Ciekawy to hipokryta, który od razu pisze swoje poglądy. Niech spadnie na mnie łajno. Liczyłem się z tym. Wciąż mam wątpliwości czy większym zagrożeniem dla legalizacji wspinania w rezerwacie ma dopuszczanie do kucia w każdym możliwym miejscu w Czarnorzekach i przymykanie oczu na takie działania, czy ich wyhamowanie. Wyraziłem zgodę na publikacje, bowiem już ponad rok byłem proszony o takie działania. Każdy z nas ma swoje poglądy. Ja o swoich prywatnych pisze uczciwie. Bez anonimowości. Nie ma czegoś takiego jak wspólne zdanie. Nie mam nic przeciwko kuciu przez Jacka, nawet w niektórych przypadkach, to pochwalam. Przeszkadza mi jednak, że w tych działaniach nie zna słowa umiar, że obija ringami bez atestu, które trzeba będzie wymienić, co zawsze zostawia widoczne ślady. Nie podoba mi się także obijanie baldów.

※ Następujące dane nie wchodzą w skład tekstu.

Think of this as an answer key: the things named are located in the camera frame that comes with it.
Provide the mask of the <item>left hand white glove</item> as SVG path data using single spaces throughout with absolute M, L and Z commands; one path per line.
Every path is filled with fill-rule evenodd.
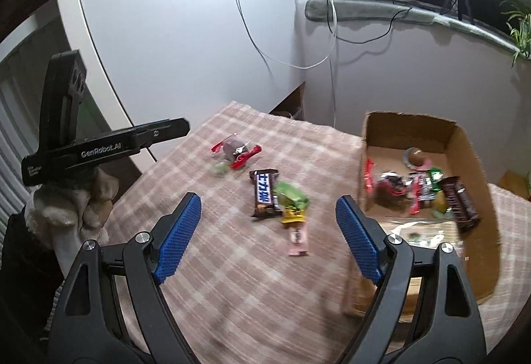
M 52 250 L 64 277 L 88 240 L 109 242 L 105 224 L 119 191 L 119 179 L 97 167 L 76 181 L 42 184 L 29 197 L 26 227 Z

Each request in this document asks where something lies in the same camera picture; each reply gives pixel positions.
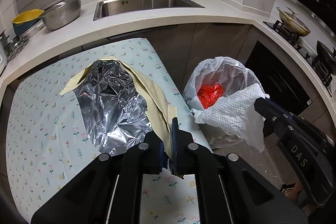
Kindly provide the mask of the person's hand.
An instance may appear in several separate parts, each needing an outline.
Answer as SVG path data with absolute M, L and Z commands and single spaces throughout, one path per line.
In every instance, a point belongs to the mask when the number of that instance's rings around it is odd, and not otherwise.
M 303 186 L 300 182 L 296 182 L 294 188 L 285 193 L 285 196 L 288 197 L 290 200 L 295 201 L 298 198 L 298 195 L 303 190 Z

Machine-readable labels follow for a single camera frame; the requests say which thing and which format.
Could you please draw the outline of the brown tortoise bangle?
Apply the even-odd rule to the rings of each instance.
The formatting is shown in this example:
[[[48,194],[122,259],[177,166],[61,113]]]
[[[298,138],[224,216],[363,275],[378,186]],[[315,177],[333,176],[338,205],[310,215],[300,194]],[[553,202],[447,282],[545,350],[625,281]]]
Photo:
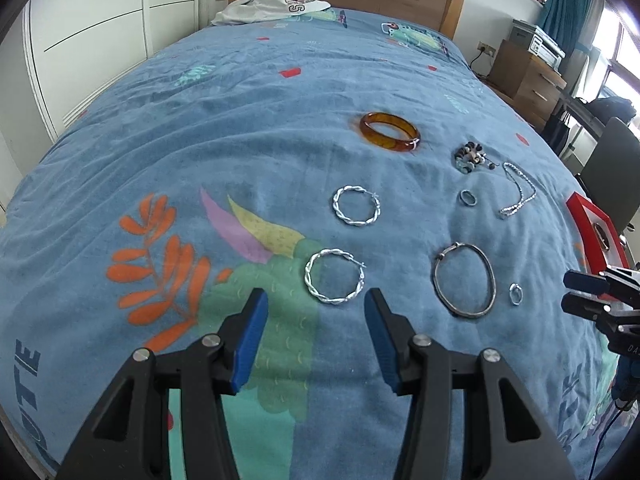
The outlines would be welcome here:
[[[599,244],[604,252],[608,252],[611,249],[611,243],[608,240],[608,234],[606,234],[605,229],[600,226],[600,224],[593,223],[592,225],[593,231],[596,233]]]

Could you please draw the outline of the thin silver bangle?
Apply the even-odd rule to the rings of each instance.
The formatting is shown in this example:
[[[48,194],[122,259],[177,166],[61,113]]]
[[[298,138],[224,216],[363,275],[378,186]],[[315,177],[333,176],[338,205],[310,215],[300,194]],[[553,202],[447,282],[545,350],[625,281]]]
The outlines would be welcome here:
[[[440,304],[455,318],[477,321],[497,300],[497,278],[488,255],[477,245],[453,242],[434,257],[432,285]]]

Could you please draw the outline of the twisted silver hoop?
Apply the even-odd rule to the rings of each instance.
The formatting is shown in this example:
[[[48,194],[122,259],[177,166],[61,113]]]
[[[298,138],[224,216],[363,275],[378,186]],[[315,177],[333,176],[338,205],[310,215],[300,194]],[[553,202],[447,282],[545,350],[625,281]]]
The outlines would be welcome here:
[[[378,194],[360,185],[344,185],[332,197],[332,208],[337,219],[348,226],[363,228],[378,221],[381,202]]]
[[[312,254],[304,266],[307,292],[328,306],[354,300],[366,284],[367,267],[346,250],[323,248]]]

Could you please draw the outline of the amber bangle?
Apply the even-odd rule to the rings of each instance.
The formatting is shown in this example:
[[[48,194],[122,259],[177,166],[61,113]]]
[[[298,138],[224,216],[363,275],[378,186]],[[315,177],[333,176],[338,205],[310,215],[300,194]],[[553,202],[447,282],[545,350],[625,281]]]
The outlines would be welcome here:
[[[421,143],[421,133],[407,119],[385,112],[371,112],[360,118],[359,130],[371,144],[393,152],[412,152]]]

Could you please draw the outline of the red jewelry box tray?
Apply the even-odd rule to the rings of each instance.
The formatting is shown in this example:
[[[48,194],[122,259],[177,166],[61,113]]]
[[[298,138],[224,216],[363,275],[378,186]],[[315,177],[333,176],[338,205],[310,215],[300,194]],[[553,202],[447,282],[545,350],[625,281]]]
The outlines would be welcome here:
[[[566,206],[582,239],[588,270],[599,273],[607,266],[628,269],[628,259],[610,217],[577,192],[568,198]]]

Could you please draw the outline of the dark grey chair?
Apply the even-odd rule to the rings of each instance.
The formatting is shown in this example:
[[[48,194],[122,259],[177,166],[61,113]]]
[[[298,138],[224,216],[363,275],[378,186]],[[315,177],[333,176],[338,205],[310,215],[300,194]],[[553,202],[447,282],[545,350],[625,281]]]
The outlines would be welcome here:
[[[618,234],[639,209],[639,139],[612,117],[578,181],[590,200],[604,211]]]

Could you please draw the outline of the navy tote bag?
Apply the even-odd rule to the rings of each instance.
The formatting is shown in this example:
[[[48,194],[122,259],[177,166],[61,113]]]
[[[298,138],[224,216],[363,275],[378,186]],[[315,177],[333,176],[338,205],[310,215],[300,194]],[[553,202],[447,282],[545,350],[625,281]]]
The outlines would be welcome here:
[[[570,113],[567,110],[560,110],[552,114],[548,122],[542,129],[541,136],[554,151],[555,155],[561,156],[562,151],[567,146],[568,136],[570,135],[570,127],[567,121],[570,119]]]

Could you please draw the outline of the dark backpack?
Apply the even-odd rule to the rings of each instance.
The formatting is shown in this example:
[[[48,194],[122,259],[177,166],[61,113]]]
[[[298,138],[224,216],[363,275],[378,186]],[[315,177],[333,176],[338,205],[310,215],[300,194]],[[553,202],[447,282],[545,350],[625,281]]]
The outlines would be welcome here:
[[[618,118],[623,124],[629,125],[637,114],[631,100],[620,96],[595,99],[586,104],[586,109],[603,125],[606,125],[612,118]]]

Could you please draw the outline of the wooden drawer chest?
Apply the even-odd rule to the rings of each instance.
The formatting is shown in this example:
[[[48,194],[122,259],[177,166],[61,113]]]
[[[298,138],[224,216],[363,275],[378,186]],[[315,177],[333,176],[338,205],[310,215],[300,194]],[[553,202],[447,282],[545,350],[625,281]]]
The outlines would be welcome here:
[[[486,81],[521,118],[541,131],[566,87],[562,76],[529,50],[503,40]]]

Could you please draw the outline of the blue patterned bed cover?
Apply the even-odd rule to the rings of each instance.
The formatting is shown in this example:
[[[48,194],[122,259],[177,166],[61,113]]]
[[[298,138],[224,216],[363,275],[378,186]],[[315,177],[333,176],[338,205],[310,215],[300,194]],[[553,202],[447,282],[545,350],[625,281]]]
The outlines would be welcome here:
[[[385,112],[421,133],[393,152],[360,133]],[[370,226],[334,192],[378,194]],[[388,479],[409,408],[381,377],[363,292],[328,306],[303,280],[323,248],[451,350],[497,349],[578,478],[623,441],[617,364],[561,308],[585,264],[566,201],[578,183],[547,143],[434,32],[331,10],[209,27],[106,90],[23,180],[1,232],[1,405],[53,472],[140,347],[213,332],[262,288],[269,318],[250,381],[224,402],[244,479]],[[483,249],[497,300],[455,318],[432,285],[453,242]]]

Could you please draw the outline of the white printer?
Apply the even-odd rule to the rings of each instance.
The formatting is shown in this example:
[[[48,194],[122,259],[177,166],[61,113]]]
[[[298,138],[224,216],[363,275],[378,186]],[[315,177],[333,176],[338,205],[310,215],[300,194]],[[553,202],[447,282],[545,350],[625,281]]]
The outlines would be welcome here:
[[[564,51],[541,28],[524,21],[514,20],[509,40],[536,55],[556,72],[565,58]]]

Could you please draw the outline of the teal curtain right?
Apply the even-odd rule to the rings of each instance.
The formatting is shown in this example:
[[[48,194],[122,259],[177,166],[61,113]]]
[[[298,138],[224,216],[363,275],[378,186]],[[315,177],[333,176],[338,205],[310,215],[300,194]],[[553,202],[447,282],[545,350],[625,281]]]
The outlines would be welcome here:
[[[546,0],[537,26],[565,54],[571,54],[585,25],[591,0]]]

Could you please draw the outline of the white garment on bed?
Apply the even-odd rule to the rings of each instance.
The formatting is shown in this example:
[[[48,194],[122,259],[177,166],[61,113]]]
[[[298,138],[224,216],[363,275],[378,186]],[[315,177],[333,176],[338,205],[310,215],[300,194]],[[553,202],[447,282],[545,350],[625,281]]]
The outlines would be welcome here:
[[[295,18],[328,10],[326,0],[234,0],[219,11],[213,26],[244,25]]]

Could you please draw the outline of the white wardrobe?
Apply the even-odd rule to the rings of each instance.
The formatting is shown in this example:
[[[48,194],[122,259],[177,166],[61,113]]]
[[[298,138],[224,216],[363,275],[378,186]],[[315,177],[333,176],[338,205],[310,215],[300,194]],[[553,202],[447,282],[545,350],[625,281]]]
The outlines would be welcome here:
[[[198,0],[29,0],[27,71],[51,140],[106,88],[198,28]]]

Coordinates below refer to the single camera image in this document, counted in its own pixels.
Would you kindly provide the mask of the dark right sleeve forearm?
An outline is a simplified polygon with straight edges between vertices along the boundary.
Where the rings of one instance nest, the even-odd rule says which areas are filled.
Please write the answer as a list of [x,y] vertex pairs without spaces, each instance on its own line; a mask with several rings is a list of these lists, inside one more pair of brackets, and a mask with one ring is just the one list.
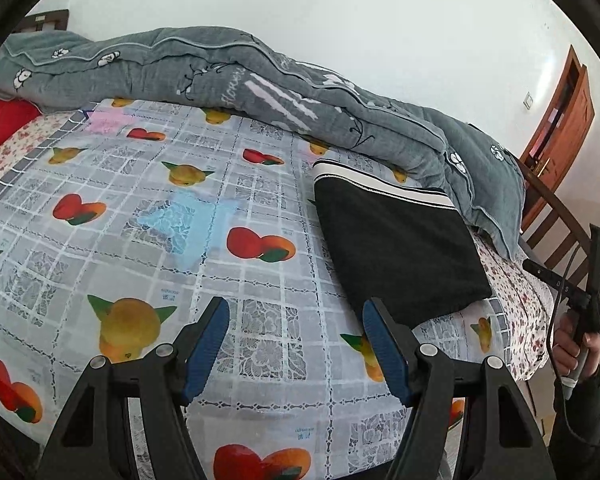
[[553,425],[548,454],[557,479],[600,479],[600,366],[562,396],[555,382]]

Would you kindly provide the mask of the right hand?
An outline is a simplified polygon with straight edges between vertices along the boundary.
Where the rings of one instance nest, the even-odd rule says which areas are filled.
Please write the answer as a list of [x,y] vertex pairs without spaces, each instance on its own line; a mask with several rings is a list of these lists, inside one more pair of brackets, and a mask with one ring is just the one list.
[[555,330],[552,355],[558,374],[568,376],[577,368],[581,351],[588,350],[580,374],[580,381],[584,382],[600,368],[600,334],[586,333],[581,342],[575,342],[573,336],[577,322],[578,315],[572,311],[566,312],[560,318]]

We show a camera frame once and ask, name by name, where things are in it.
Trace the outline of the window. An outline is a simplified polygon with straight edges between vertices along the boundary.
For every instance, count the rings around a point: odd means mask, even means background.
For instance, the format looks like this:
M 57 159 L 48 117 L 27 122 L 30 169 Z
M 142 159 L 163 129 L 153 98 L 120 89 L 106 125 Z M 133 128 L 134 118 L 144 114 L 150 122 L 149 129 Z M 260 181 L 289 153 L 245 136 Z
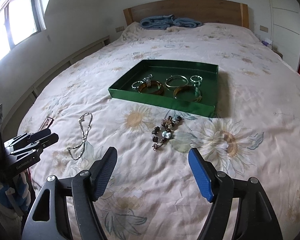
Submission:
M 41 0 L 0 0 L 0 61 L 18 44 L 45 29 Z

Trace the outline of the wall socket plate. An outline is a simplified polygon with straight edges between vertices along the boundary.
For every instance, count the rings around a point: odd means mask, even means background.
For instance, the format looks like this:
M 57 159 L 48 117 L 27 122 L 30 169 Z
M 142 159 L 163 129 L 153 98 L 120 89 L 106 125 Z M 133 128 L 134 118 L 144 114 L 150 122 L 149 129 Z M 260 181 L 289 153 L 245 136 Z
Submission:
M 268 29 L 267 27 L 265 27 L 265 26 L 260 25 L 260 31 L 263 31 L 263 32 L 265 32 L 265 33 L 268 33 L 268 32 L 269 32 L 269 29 Z
M 124 31 L 124 29 L 125 29 L 125 27 L 124 27 L 124 26 L 121 26 L 121 27 L 115 28 L 115 31 L 116 31 L 117 33 L 119 33 L 119 32 L 121 32 L 121 31 Z

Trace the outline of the wide dark metal bangle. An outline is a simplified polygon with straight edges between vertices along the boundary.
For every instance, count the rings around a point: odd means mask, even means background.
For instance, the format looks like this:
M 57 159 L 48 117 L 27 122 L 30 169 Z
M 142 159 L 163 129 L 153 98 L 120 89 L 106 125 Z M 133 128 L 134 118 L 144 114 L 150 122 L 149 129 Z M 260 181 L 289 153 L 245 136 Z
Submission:
M 189 102 L 200 102 L 202 100 L 202 92 L 198 87 L 191 85 L 184 85 L 177 87 L 173 91 L 173 97 L 178 100 L 185 100 Z

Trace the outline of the amber glass bangle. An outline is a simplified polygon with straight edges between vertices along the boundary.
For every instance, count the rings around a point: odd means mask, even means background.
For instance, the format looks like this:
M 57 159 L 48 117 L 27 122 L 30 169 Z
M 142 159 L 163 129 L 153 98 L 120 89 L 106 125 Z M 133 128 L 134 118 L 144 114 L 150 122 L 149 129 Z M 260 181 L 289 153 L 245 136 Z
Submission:
M 163 95 L 164 94 L 164 85 L 159 81 L 150 81 L 150 83 L 143 83 L 139 85 L 137 91 L 139 93 L 145 93 L 146 90 L 155 89 L 151 91 L 150 94 L 153 95 Z

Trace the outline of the floral bed quilt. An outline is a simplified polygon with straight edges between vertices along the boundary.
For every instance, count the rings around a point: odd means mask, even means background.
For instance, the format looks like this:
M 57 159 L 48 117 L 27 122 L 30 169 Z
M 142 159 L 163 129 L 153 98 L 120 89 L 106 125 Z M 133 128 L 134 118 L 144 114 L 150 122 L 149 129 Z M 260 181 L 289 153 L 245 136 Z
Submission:
M 108 88 L 142 60 L 216 64 L 214 117 L 114 99 Z M 108 239 L 196 239 L 209 213 L 187 154 L 230 177 L 256 177 L 284 239 L 300 232 L 300 75 L 248 29 L 209 23 L 121 37 L 56 76 L 23 118 L 18 133 L 46 117 L 59 141 L 31 168 L 39 191 L 47 176 L 76 175 L 113 146 L 118 160 L 95 209 Z

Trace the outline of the blue folded blanket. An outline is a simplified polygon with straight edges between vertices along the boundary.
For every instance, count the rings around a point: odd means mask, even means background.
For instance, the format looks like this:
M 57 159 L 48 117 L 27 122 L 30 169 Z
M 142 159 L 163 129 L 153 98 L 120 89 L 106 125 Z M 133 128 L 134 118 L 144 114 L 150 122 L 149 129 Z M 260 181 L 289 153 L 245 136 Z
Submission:
M 160 15 L 144 18 L 140 21 L 140 25 L 144 29 L 166 30 L 167 28 L 172 26 L 183 28 L 196 28 L 201 27 L 203 23 L 192 18 L 176 18 L 174 15 Z

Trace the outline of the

Boję się ze taka eksploracja wspinaczkowa utrudni powrót do rezerwatu. Wciąż mam jednak wątpliwości. Może należało jednak przymknąć oczy. Jeszcze bardziej. Liczyć też na to, że wszystkie służby decyzyjne w kwestii rezerwatu, także nie spostrzegą, co się dzieje tam gdzie wspinanie legalne. Nie zauważą, że ringi świecą, co metr nową linią wspinaczkową.
Znów będę cytowany, tak by wygodnie użyć moich słów. Ehh moi drodzy świat nie jest czarno biały lecz kolorowy.
Nikt na wojnie nie zyskuje więc poddaje się.
Wspinanie wszędzie gdzie tylko da się, choć by i nie wolno było, tego wszystkim życzę.